## [Work item]
Give back exactly the lines of the material below that start at the line containing "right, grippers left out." and end at the line containing "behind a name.", and no others.

[Provided records — start]

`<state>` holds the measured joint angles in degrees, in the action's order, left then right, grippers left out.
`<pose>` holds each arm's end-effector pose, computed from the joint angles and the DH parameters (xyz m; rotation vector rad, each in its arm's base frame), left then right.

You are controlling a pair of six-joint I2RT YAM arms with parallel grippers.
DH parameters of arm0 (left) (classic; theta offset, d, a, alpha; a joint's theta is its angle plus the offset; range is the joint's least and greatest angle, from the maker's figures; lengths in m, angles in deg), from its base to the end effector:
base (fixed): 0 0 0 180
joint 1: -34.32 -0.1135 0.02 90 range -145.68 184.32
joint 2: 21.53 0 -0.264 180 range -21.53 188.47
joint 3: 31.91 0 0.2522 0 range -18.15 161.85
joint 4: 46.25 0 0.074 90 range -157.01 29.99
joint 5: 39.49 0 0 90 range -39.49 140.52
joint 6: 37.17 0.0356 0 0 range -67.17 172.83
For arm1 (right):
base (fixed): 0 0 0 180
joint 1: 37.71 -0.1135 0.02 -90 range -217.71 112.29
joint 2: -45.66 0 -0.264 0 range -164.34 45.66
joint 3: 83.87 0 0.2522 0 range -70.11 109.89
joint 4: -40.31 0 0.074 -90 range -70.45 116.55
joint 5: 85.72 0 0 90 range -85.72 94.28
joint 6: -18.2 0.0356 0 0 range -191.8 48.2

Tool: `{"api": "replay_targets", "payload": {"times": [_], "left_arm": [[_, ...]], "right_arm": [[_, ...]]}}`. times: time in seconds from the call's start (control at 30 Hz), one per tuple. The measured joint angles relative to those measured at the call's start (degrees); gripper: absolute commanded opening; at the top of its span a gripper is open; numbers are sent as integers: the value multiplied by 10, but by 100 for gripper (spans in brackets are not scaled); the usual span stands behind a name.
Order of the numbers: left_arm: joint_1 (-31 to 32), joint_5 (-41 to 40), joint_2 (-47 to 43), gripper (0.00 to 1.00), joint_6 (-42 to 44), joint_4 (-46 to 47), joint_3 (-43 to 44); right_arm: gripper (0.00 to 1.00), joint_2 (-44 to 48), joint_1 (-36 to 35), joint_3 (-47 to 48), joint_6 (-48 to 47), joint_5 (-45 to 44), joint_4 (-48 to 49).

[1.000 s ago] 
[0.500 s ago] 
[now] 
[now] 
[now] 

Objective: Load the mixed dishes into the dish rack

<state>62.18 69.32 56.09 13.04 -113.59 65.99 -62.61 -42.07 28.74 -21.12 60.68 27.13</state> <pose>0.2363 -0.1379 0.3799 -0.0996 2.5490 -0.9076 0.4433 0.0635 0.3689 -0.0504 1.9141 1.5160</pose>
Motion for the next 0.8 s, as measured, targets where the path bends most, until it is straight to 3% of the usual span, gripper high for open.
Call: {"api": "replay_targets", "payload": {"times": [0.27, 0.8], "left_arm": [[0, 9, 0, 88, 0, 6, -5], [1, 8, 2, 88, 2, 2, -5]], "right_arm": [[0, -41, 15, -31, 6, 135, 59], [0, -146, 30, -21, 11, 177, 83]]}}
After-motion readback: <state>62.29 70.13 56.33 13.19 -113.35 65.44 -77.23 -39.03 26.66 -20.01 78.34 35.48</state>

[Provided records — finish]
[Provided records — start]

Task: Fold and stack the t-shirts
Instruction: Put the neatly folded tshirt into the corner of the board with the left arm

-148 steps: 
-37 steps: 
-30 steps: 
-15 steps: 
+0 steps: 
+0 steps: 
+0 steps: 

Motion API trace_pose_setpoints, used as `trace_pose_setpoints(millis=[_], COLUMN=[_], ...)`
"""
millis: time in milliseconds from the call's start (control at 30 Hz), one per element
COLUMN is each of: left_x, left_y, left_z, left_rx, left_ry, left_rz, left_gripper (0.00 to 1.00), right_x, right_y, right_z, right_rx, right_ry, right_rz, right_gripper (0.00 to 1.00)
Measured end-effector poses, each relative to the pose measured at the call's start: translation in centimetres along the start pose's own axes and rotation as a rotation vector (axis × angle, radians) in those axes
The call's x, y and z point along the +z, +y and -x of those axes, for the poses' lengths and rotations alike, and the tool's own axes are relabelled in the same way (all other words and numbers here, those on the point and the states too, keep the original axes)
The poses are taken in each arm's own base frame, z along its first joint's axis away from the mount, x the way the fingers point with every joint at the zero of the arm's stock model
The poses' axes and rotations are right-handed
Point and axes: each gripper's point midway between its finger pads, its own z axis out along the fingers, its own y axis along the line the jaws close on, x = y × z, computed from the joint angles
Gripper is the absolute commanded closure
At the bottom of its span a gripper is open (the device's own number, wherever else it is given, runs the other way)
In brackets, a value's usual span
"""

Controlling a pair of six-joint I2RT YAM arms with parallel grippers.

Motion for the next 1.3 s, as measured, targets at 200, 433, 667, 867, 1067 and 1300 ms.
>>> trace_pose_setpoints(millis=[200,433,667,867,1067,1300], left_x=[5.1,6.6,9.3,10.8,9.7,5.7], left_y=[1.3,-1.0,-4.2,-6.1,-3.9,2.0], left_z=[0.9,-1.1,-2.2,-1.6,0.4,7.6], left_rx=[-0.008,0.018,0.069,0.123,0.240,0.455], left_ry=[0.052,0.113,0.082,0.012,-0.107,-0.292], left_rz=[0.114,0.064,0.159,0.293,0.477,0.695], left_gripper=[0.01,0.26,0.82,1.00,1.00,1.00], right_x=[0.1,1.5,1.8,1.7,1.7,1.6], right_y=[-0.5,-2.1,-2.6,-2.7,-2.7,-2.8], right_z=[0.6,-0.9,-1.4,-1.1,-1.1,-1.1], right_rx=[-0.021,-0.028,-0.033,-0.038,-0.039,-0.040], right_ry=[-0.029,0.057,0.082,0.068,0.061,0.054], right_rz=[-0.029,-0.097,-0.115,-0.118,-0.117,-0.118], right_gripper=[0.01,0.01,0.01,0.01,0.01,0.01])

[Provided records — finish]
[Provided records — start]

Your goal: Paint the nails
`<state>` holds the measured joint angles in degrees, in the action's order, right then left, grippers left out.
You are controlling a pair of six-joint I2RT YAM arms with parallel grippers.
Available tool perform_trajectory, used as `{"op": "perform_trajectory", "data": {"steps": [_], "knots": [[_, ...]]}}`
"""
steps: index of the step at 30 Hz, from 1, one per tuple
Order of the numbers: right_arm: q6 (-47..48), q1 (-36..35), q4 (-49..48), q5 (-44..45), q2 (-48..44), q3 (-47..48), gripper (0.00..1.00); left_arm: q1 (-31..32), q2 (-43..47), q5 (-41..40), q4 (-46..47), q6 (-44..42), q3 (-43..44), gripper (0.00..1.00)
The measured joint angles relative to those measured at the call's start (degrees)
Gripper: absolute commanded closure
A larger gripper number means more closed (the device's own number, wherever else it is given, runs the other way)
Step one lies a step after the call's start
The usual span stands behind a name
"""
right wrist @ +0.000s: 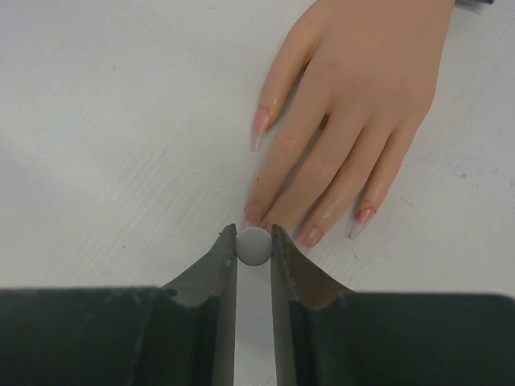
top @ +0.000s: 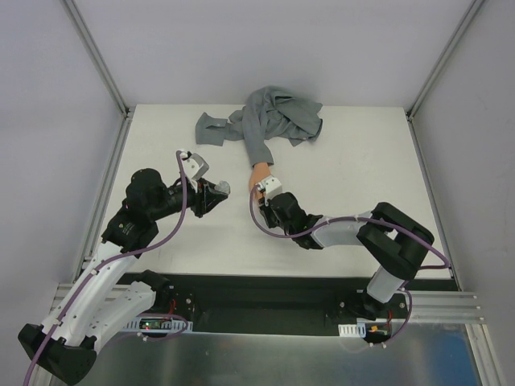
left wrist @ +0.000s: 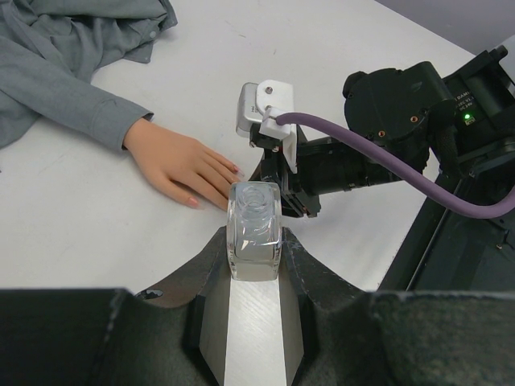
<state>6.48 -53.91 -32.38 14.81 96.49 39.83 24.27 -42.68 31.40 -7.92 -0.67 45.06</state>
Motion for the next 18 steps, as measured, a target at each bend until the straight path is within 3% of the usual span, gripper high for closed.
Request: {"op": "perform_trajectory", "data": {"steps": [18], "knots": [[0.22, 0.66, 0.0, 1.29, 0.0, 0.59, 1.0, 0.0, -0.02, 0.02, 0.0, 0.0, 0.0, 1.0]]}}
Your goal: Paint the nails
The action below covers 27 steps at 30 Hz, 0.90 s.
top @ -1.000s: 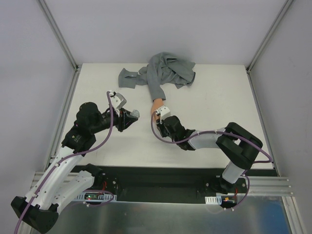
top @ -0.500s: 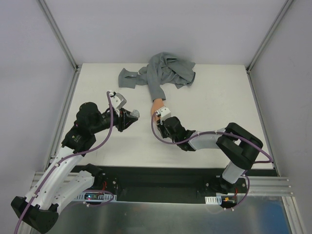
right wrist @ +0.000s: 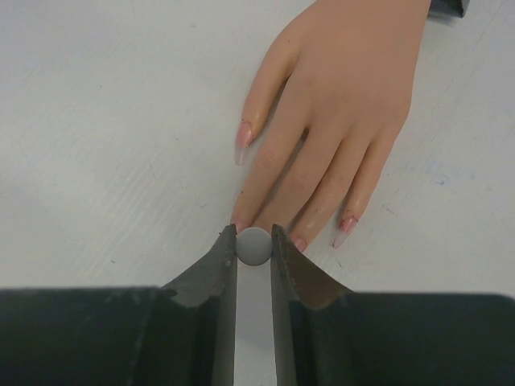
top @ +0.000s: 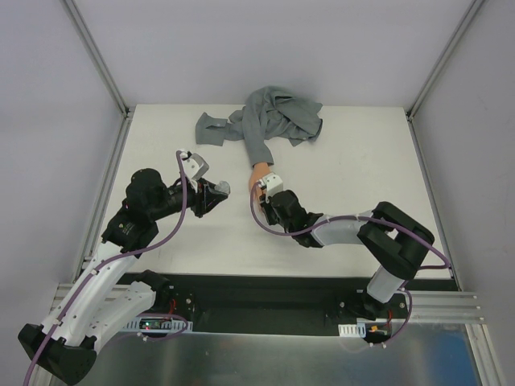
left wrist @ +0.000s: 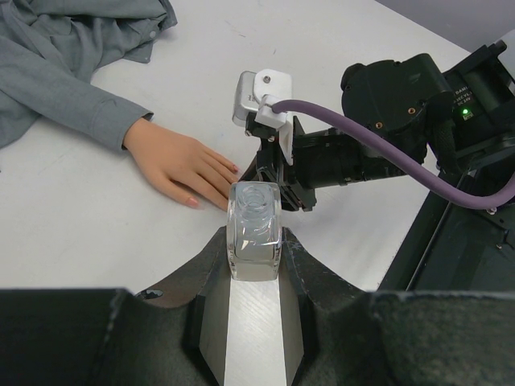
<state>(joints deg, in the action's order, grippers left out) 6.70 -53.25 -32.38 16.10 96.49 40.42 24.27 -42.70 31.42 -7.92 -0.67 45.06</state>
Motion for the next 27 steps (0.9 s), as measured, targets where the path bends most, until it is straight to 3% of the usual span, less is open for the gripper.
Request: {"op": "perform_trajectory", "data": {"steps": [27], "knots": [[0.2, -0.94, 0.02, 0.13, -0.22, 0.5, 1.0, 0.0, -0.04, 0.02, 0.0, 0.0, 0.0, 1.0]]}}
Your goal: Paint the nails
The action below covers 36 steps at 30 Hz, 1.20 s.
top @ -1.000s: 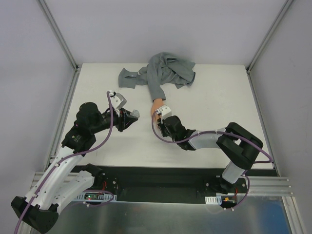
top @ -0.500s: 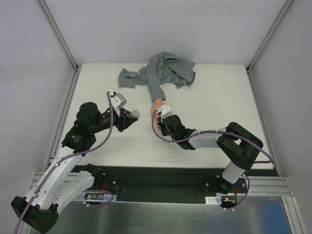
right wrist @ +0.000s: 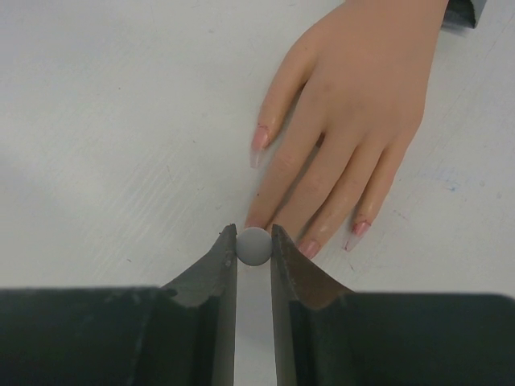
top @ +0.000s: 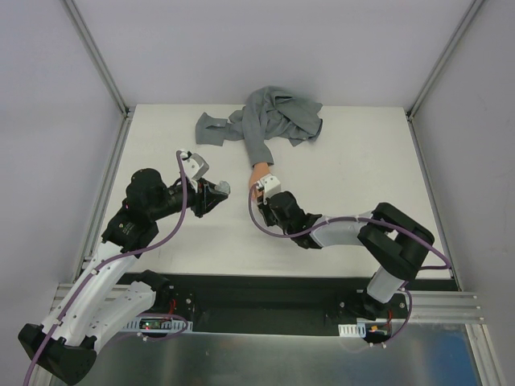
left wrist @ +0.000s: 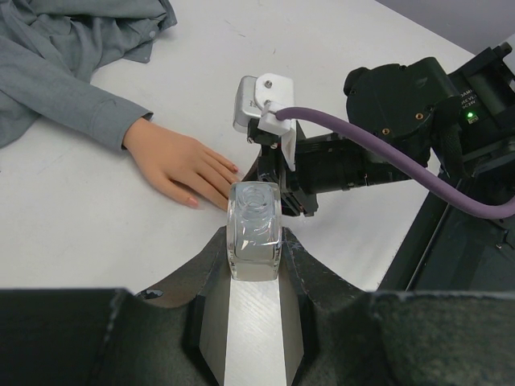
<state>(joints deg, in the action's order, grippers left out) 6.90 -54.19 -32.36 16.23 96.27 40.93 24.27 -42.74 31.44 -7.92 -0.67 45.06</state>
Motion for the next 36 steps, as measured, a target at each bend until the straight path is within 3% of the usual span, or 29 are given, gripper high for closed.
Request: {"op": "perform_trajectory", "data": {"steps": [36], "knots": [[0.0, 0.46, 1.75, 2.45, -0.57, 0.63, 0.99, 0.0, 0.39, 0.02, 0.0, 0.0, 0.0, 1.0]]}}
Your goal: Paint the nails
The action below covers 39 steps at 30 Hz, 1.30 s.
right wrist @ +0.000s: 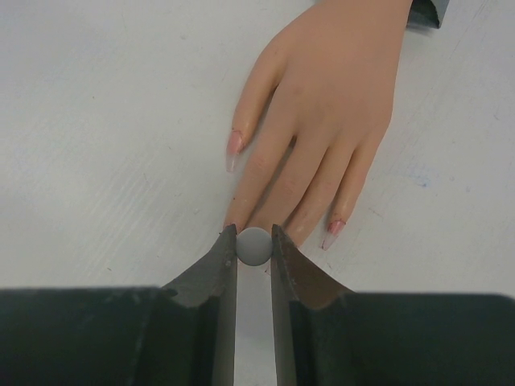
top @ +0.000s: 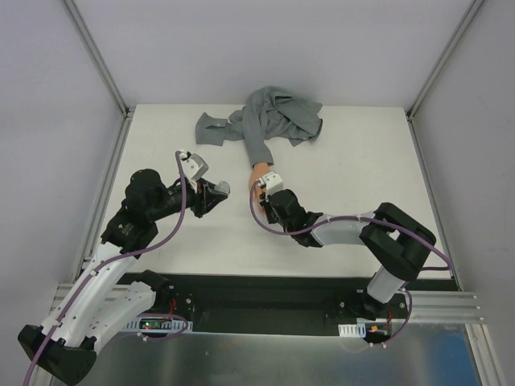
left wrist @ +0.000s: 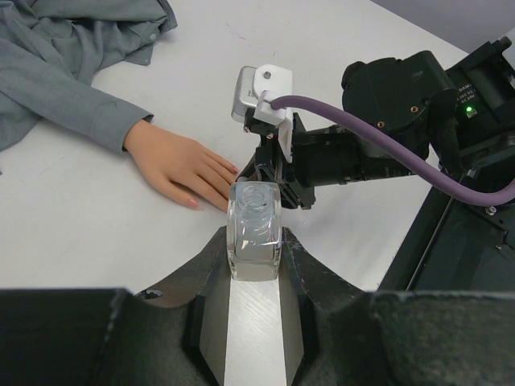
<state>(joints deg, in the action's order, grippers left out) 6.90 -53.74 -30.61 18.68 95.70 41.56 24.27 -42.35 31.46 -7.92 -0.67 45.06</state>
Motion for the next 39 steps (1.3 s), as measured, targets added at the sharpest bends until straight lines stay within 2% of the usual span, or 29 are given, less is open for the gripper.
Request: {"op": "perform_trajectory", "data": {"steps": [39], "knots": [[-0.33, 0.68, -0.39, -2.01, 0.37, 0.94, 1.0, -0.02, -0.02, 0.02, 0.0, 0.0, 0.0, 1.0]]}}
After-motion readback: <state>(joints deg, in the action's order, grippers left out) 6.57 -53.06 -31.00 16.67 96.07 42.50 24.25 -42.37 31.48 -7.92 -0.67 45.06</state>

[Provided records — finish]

## [Reply]
`<state>` holds the measured joint angles in degrees, in the action's order, left then right, grippers left out.
`<pose>` holds each arm's end-effector pose, computed from the joint angles and the DH parameters (xyz m; rotation vector rad, each in its arm's base frame), left then right.

You are controlling a pair of six-joint I2RT YAM arms with parallel grippers.
DH parameters of arm0 (left) (classic; theta offset, d, a, alpha; a joint's theta is its angle plus the offset; range is the joint's least and greatest angle, from the maker's figures; lengths in m, angles in deg), from its base to the end effector:
base (fixed): 0 0 0 180
joint 1: -34.32 -0.1135 0.02 90 range -145.68 184.32
joint 2: 21.53 0 -0.264 180 range -21.53 188.47
joint 3: 31.91 0 0.2522 0 range -18.15 161.85
joint 4: 46.25 0 0.074 90 range -157.01 29.99
joint 5: 39.49 0 0 90 range -39.49 140.52
joint 6: 37.17 0.0356 0 0 range -67.17 172.83
For arm1 (right):
base (fixed): 0 0 0 180
joint 1: 37.71 -0.1135 0.02 -90 range -217.71 112.29
joint 2: -45.66 0 -0.264 0 range -164.34 45.66
joint 3: 83.87 0 0.2522 0 range -70.11 109.89
joint 4: -40.31 0 0.074 -90 range -70.45 116.55
joint 5: 85.72 0 0 90 range -85.72 94.28
joint 6: -18.2 0.0356 0 0 range -191.8 48.2

Tool: `{"api": "replay_targets", "payload": {"times": [_], "left_arm": [[_, ...]], "right_arm": [[_, ...]]}}`. times: time in seconds from the call's start (control at 30 Hz), one per tuple. The measured joint angles relative to those measured at the call's start (degrees); gripper: absolute commanded opening; at the top of its span a gripper is open; numbers are sent as integers: the value multiplied by 10, but by 100 for gripper (spans in brackets are not scaled); the usual span stands behind a name.

That wraps up the exercise.